▶ **The problem**: Your task is to repeat the data exactly, every line of it.
☆ ☆ ☆
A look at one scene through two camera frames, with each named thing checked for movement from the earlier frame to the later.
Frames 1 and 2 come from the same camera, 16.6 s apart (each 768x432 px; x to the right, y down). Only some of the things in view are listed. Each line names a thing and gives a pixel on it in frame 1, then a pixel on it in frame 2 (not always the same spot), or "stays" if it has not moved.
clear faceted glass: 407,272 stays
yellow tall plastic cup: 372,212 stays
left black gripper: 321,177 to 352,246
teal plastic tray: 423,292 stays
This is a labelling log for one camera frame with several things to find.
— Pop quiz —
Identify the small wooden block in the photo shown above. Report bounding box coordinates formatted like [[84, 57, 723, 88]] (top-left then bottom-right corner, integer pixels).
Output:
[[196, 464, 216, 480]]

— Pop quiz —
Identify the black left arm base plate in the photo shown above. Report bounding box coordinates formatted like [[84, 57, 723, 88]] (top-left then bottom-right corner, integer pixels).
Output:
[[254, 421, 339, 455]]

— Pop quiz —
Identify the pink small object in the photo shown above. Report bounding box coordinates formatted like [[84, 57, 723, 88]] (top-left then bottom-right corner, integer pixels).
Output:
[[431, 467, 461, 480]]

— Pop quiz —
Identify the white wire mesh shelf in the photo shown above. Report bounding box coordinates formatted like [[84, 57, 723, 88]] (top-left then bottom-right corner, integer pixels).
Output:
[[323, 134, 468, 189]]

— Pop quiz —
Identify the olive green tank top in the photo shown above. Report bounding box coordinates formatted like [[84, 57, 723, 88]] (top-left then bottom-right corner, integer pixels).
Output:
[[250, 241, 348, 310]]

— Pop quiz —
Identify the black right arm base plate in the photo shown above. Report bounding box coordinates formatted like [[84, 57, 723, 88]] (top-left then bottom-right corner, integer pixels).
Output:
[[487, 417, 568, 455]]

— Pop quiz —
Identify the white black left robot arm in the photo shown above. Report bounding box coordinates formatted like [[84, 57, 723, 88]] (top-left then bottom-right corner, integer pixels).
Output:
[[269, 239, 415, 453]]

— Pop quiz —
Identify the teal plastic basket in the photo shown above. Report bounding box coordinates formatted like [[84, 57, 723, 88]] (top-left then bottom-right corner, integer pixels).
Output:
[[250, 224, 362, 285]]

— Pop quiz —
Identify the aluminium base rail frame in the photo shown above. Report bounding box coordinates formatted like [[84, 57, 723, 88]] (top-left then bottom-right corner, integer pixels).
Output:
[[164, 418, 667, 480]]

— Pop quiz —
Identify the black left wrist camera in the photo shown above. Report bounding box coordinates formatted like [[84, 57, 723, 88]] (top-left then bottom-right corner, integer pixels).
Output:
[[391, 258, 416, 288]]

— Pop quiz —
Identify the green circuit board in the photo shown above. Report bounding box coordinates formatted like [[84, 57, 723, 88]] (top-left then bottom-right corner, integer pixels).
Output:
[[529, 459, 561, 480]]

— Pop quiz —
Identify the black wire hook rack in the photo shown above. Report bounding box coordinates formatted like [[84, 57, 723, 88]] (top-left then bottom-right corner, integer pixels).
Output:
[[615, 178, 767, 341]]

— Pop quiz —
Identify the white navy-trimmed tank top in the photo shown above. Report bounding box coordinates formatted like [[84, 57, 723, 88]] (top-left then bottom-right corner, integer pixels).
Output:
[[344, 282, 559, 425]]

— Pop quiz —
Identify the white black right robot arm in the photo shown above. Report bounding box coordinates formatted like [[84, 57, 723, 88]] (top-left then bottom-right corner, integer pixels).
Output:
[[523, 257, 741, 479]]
☆ ☆ ☆
▶ **Problem solution**:
A look at one scene through two camera frames, with each named thing checked for movement from the earlier frame to the later.
Frames 1 and 2 come from the same camera, 16.6 s apart (each 768x432 px; x to the right, y down). Only some of the things in view are listed. Each line names a thing and gives a pixel on it in frame 1, then a pixel on it in frame 2 (not always the same spot), or "stays" if it has not moved.
clear faceted glass: 407,272 stays
yellow tall plastic cup: 372,212 stays
left black gripper: 321,177 to 352,246
teal plastic tray: 423,292 stays
This is a labelling log for one camera frame with several things to find.
— Pop quiz —
Identify the small wooden block in the photo shown above. Report bounding box coordinates formatted like [[84, 57, 723, 88]] (top-left then bottom-right corner, integer pixels).
Output:
[[196, 464, 216, 480]]

— Pop quiz —
Identify the black left arm base plate in the photo shown above. Report bounding box coordinates formatted like [[84, 57, 723, 88]] (top-left then bottom-right corner, integer pixels).
Output:
[[254, 421, 339, 455]]

— Pop quiz —
Identify the pink small object in the photo shown above. Report bounding box coordinates formatted like [[84, 57, 723, 88]] (top-left then bottom-right corner, integer pixels).
Output:
[[431, 467, 461, 480]]

— Pop quiz —
Identify the white wire mesh shelf in the photo shown above. Report bounding box coordinates formatted like [[84, 57, 723, 88]] (top-left then bottom-right corner, integer pixels).
Output:
[[323, 134, 468, 189]]

— Pop quiz —
Identify the olive green tank top in the photo shown above. Report bounding box coordinates formatted like [[84, 57, 723, 88]] (top-left then bottom-right corner, integer pixels).
Output:
[[250, 241, 348, 310]]

— Pop quiz —
Identify the black right arm base plate in the photo shown above. Report bounding box coordinates formatted like [[84, 57, 723, 88]] (top-left then bottom-right corner, integer pixels).
Output:
[[487, 417, 568, 455]]

— Pop quiz —
Identify the white black left robot arm in the photo shown above. Report bounding box coordinates formatted like [[84, 57, 723, 88]] (top-left then bottom-right corner, integer pixels).
Output:
[[269, 239, 415, 453]]

— Pop quiz —
Identify the teal plastic basket in the photo shown above. Report bounding box coordinates formatted like [[84, 57, 723, 88]] (top-left then bottom-right corner, integer pixels).
Output:
[[250, 224, 362, 285]]

— Pop quiz —
Identify the aluminium base rail frame in the photo shown above. Report bounding box coordinates formatted like [[84, 57, 723, 88]] (top-left then bottom-right corner, integer pixels).
Output:
[[164, 418, 667, 480]]

— Pop quiz —
Identify the black left wrist camera in the photo shown above. Report bounding box coordinates formatted like [[84, 57, 723, 88]] (top-left then bottom-right corner, integer pixels).
Output:
[[391, 258, 416, 288]]

— Pop quiz —
Identify the green circuit board in the photo shown above. Report bounding box coordinates formatted like [[84, 57, 723, 88]] (top-left then bottom-right corner, integer pixels).
Output:
[[529, 459, 561, 480]]

— Pop quiz —
Identify the black wire hook rack in the photo shown above. Report bounding box coordinates formatted like [[84, 57, 723, 88]] (top-left then bottom-right corner, integer pixels).
Output:
[[615, 178, 767, 341]]

— Pop quiz —
Identify the white navy-trimmed tank top in the photo shown above. Report bounding box coordinates formatted like [[84, 57, 723, 88]] (top-left then bottom-right corner, integer pixels).
Output:
[[344, 282, 559, 425]]

— Pop quiz —
Identify the white black right robot arm in the photo shown above. Report bounding box coordinates formatted like [[84, 57, 723, 88]] (top-left then bottom-right corner, integer pixels).
Output:
[[523, 257, 741, 479]]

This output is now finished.